== What you will do ==
Your answer must be exactly the lines from the one containing "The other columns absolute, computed" through the end of the material, both ends included, without pictures.

== Dataset content ==

════

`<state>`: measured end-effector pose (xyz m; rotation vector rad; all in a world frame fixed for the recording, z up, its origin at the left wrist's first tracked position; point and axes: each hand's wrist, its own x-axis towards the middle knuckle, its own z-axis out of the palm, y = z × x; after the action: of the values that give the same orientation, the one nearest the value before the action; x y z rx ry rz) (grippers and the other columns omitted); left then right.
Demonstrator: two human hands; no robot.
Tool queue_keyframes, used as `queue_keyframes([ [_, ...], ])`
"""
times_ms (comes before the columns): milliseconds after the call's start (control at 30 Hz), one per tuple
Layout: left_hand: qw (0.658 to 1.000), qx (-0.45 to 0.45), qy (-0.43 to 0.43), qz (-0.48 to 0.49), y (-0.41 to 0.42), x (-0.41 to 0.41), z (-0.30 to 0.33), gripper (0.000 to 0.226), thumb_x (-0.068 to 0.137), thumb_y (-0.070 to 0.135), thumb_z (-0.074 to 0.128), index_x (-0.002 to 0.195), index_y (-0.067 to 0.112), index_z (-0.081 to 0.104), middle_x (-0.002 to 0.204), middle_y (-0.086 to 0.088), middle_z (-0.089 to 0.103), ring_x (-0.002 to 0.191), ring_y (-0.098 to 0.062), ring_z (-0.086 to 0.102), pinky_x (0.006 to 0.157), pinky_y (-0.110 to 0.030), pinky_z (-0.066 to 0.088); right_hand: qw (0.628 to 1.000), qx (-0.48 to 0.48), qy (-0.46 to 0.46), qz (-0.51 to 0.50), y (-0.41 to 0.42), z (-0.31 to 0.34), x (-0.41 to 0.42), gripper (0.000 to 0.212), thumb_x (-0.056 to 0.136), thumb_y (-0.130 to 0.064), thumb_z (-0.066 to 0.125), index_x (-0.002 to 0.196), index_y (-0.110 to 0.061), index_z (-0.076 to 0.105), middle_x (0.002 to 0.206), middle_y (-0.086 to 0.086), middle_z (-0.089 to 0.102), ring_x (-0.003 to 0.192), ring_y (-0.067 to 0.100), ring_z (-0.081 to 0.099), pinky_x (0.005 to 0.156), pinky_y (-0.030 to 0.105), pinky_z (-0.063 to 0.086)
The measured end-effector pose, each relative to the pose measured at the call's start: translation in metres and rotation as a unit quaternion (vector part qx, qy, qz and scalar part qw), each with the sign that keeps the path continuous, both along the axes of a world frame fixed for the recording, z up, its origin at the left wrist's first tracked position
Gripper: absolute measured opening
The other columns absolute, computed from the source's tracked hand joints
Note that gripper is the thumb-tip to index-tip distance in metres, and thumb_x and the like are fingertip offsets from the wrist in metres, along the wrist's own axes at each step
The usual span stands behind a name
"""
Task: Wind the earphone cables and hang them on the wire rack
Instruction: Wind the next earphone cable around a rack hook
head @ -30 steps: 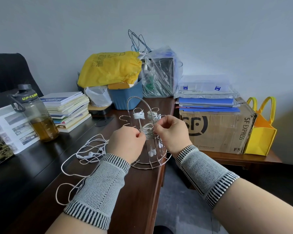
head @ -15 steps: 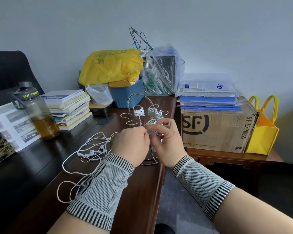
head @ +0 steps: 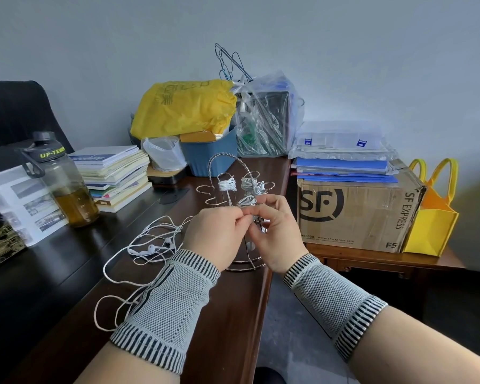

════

== Answer section ==
The other columns absolute, computed from the source's tracked hand joints
Note that gripper is the thumb-tip to index-tip distance in metres, and thumb_x and the like are fingertip offsets from the wrist in metres, along the wrist's own axes at each step
The usual span stands behind a name
"""
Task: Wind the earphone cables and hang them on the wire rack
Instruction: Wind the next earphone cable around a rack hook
head @ -30 steps: 
head @ -15 steps: 
head @ +0 steps: 

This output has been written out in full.